The Committee, which many talented and dedicated people have served on in the past, has indeed been strengthened in recent months in terms of its skill set, though there are still some gaps. The former management structure, no longer fit for purpose, has been replaced temporarily by Luminant to ensure that the financial status of the club was stabilised and turned around. This has occurred. Thanks to Evans and Partners, we now have a clear and balanced investment strategy on the table for the future. We will move quickly now to complete a new business plan and we will also decide upon a new management structure to deliver on this plan, headed by a CEO. In the context of the new business plan we will explore as a matter of urgency a new venue and mother ship for the activities of the club which will feature all the cultural and heritage and social aspects. We will consult with the existing membership on these matters and I warmly welcome and encourage all members to write to me via email or snail mail to the club’s address with ideas and views. I am very much aware that there is a great deal of expertise within the club to draw upon. We will also seek to make the club attractive and relevant to new members especially younger members since the club will not survive without the constant regeneration that new members will bring. They are essential to our future so that will mean the club will need to change while safeguarding the needs of longstanding members. Over the coming months great energy will also be devoted to a regular calendar of events as we emerge from COVID. Reconnection will help the club to heal and revive.

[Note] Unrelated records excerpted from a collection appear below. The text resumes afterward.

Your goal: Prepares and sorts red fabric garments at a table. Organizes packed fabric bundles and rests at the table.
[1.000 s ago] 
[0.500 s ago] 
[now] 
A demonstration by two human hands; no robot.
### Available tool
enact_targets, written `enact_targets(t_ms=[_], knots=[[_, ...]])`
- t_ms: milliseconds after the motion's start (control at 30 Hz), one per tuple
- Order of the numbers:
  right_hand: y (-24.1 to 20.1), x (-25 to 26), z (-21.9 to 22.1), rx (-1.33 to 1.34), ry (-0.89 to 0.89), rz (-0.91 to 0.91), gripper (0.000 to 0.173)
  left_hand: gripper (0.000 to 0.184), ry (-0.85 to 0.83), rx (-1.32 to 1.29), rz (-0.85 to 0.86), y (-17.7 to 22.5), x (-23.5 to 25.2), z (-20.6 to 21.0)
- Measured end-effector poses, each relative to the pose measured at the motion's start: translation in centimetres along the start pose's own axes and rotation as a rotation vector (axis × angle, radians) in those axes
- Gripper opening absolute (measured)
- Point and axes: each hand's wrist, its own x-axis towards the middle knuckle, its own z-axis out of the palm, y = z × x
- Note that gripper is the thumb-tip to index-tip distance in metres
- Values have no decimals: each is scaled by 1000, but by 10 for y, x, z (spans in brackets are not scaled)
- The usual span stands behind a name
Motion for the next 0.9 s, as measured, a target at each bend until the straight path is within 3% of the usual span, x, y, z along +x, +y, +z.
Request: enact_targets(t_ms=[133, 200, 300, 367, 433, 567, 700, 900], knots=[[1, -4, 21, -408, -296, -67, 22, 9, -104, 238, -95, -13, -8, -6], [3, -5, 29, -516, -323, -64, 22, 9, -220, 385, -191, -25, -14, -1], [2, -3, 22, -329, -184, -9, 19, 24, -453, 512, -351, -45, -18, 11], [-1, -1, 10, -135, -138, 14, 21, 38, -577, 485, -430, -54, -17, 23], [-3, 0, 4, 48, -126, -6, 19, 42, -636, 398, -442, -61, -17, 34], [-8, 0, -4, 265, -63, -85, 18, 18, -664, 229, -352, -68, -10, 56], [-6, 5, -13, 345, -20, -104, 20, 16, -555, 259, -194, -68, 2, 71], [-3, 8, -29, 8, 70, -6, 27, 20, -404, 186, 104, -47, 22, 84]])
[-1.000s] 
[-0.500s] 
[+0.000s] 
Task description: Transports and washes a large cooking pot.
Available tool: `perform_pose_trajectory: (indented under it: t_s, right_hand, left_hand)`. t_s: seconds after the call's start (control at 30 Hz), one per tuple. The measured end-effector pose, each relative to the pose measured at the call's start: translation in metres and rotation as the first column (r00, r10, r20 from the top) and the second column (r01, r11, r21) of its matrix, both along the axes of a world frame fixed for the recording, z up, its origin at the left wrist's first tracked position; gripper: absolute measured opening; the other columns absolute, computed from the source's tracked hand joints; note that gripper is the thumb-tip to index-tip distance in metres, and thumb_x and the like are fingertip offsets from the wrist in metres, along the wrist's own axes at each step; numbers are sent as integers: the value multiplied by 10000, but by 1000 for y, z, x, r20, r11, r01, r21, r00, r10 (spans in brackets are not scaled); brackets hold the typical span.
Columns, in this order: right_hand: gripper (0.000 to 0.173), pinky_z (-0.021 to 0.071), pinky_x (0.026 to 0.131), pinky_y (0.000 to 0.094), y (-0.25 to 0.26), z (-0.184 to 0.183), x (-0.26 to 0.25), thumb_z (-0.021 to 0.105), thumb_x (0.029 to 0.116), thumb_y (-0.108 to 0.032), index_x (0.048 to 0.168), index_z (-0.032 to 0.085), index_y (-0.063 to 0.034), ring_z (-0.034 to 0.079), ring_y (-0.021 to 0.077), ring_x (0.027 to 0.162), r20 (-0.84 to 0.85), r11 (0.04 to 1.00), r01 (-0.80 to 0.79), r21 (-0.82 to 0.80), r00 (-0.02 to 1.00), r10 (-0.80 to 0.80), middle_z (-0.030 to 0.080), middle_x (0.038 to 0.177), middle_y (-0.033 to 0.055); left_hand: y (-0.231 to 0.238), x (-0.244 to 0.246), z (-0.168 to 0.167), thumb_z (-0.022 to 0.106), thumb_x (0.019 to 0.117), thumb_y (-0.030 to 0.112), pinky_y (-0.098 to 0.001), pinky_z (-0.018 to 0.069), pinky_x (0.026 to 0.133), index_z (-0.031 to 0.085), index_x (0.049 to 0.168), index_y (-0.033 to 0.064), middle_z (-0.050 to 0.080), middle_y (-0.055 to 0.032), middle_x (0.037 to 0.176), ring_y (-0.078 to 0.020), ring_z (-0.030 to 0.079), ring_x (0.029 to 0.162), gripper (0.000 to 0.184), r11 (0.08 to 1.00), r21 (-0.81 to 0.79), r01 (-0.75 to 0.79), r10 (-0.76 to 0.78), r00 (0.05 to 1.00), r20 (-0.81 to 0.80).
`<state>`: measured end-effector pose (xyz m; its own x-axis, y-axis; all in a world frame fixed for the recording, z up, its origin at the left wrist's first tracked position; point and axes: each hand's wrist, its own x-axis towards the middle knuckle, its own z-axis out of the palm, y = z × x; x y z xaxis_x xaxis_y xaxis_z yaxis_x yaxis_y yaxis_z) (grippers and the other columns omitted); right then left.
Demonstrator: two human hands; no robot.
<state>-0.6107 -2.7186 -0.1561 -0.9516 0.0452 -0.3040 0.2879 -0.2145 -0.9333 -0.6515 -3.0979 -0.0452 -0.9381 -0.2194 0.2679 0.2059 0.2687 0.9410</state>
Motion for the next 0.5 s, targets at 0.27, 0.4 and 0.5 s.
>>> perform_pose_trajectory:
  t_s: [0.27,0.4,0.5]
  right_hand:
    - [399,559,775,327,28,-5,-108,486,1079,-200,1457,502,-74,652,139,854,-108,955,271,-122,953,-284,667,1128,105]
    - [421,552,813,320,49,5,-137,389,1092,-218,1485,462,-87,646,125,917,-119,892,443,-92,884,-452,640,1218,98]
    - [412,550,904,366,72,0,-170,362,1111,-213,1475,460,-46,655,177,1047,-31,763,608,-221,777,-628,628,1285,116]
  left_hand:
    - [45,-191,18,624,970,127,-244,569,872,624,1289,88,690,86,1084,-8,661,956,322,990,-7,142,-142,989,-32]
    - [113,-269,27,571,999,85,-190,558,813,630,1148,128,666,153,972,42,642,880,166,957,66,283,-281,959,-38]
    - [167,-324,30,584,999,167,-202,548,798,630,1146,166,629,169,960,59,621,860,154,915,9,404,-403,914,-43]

Finally, I would like to focus on culture and accountability. The crisis and the ordeal that the club has navigated, under the shadow of the pandemic, has placed the culture of the club under great pressure and we need to rebuild on the basis of our core values. One of these should be accountability. We must ensure that our decision making is transparent and accountable and in particular that our financial operations are carefully controlled and managed so that members have full confidence in the leadership of the club. The present Committee of Management seeks to be accountable and looks forward to the next AGM in late 2021 when new elections will be held and the members will have a chance to make their judgment on my and our performance in our roles as temporary servants of this precious and unique organisation.
Professor Patrick McGorry
Dublin-born, Patrick McGorry is Professor of Youth Mental Health at the University of Melbourne and Director of Orygen Youth Health and Orygen Youth Health Research Centre. He was Australian of the Year in 2010.